▸ **INSTRUCTIONS TO FOLLOW**: Would you please transcribe the records below from the line with "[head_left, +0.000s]" through their final line, exactly and with no other lines?

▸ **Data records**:
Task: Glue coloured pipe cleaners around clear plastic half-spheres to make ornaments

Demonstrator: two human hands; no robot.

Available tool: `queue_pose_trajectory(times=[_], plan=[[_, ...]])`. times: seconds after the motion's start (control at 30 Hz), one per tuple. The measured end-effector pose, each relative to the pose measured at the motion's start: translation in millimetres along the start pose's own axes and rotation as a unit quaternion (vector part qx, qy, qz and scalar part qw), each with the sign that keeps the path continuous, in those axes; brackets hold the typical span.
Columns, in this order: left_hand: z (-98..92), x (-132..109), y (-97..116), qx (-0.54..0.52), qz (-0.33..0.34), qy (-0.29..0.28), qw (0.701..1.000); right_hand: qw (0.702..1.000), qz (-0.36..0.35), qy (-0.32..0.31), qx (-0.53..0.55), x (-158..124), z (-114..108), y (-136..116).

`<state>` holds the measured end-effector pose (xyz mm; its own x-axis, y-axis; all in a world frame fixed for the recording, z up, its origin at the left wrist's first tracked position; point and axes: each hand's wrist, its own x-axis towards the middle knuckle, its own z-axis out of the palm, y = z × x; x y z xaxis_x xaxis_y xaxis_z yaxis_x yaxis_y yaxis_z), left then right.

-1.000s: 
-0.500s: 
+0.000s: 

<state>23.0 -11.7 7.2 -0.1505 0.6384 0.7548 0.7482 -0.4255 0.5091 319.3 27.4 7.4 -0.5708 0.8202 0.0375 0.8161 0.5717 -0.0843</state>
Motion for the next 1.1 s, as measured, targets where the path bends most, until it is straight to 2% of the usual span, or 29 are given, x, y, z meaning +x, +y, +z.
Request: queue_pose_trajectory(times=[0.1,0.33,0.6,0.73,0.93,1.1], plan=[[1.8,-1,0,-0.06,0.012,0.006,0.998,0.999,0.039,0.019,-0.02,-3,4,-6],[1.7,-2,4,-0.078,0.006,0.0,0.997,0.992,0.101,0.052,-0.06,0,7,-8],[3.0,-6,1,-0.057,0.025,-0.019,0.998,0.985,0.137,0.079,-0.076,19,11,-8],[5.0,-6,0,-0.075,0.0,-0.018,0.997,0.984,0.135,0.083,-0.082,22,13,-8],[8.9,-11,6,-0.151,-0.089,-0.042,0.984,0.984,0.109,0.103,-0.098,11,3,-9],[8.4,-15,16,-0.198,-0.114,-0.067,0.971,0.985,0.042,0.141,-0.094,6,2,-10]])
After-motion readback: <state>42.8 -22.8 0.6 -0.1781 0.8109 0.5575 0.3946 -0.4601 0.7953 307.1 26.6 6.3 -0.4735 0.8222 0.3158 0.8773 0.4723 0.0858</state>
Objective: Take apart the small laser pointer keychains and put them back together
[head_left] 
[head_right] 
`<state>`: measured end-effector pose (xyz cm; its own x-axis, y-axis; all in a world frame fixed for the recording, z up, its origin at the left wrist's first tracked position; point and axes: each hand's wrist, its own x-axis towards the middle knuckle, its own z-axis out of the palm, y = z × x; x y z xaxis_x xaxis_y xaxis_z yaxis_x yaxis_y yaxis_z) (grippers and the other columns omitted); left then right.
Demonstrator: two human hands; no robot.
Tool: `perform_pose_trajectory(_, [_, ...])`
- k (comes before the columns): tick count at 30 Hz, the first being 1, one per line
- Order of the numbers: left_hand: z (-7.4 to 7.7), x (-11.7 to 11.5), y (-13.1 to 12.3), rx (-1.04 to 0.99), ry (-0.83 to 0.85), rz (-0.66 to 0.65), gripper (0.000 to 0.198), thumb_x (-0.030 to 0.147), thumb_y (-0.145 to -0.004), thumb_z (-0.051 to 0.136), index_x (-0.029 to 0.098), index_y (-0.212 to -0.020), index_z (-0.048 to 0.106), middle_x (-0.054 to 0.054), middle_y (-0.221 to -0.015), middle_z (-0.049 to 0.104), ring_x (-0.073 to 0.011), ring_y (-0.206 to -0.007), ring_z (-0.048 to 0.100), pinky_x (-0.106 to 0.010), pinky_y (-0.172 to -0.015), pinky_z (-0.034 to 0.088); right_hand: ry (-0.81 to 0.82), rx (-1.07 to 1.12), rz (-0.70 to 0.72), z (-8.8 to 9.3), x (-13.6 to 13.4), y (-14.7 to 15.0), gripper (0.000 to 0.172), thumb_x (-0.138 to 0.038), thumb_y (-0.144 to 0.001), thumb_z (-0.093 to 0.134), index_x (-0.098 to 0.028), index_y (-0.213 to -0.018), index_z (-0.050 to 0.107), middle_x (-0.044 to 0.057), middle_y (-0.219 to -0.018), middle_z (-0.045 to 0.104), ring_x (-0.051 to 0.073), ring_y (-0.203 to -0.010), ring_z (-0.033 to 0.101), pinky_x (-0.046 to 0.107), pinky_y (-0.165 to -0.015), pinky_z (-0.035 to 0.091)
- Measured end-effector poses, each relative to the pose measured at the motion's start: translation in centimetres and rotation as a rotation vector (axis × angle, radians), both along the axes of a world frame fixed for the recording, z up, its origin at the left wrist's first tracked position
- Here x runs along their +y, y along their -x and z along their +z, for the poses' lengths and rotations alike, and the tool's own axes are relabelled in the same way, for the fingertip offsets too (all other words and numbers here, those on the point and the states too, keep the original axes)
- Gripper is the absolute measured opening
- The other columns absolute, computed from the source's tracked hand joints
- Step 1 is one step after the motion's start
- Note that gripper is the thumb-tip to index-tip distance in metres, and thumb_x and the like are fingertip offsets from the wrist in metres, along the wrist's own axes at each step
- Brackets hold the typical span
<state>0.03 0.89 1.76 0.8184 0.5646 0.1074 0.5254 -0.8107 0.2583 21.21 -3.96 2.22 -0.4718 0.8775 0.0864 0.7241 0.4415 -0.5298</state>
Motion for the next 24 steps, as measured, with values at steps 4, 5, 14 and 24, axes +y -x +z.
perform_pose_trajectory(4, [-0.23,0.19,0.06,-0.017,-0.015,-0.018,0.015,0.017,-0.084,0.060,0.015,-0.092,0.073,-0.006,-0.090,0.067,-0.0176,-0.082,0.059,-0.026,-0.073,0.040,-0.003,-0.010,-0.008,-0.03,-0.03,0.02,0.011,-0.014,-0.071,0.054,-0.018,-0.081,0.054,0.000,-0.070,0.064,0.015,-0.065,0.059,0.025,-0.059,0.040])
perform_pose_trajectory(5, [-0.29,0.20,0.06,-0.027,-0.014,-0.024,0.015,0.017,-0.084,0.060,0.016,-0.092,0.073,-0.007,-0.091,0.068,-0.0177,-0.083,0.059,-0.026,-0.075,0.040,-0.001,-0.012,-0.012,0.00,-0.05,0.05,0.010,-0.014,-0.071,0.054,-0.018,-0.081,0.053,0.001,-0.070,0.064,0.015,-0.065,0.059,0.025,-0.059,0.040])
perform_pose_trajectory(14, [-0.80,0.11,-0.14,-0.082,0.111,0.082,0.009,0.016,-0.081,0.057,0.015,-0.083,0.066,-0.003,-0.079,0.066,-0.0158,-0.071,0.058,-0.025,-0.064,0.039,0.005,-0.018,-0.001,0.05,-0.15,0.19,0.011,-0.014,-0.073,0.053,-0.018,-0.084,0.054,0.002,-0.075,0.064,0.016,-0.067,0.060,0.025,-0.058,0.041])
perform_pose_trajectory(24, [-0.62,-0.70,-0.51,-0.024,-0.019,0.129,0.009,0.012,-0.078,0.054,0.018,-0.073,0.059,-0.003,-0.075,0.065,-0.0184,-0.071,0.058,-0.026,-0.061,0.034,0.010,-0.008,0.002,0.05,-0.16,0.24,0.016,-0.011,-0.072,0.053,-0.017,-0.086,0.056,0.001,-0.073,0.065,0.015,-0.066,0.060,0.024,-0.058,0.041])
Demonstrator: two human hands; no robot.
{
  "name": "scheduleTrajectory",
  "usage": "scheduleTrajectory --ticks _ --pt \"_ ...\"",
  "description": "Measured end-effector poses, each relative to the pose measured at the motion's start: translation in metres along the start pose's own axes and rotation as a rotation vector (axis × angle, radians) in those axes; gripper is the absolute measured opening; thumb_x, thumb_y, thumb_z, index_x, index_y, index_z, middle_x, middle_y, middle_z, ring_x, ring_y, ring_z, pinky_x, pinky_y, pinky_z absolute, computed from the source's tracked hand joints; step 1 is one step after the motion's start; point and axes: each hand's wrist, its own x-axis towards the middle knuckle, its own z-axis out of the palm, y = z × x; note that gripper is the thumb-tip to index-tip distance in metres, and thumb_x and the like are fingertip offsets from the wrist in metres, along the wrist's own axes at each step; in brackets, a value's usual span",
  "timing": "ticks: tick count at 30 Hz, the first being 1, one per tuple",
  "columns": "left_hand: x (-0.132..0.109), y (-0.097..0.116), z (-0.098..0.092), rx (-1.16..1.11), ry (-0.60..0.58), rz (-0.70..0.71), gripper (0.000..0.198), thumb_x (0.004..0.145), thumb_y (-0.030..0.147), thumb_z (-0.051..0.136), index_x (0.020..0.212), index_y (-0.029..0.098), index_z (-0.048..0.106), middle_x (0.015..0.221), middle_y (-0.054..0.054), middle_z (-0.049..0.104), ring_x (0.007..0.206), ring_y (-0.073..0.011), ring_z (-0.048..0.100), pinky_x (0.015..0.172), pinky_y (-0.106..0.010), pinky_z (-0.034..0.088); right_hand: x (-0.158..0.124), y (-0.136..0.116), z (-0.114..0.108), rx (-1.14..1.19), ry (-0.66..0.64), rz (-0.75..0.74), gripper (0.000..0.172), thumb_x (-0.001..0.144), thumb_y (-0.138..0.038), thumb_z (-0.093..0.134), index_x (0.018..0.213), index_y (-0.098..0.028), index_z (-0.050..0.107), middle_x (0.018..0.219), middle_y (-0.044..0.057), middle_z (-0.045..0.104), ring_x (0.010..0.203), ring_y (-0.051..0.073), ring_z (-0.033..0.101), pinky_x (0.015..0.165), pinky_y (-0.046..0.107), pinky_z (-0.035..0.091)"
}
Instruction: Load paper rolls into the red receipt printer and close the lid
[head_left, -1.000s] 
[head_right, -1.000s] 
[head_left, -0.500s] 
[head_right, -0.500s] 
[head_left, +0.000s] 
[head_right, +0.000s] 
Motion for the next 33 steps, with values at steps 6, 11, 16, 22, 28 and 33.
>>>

▸ **RESULT FOR THIS EXERCISE**:
[head_left, +0.000s] 
[head_right, +0.000s] 
Motion for the next 33 steps, with values at steps 6, 11, 16, 22, 28 and 33.
>>>

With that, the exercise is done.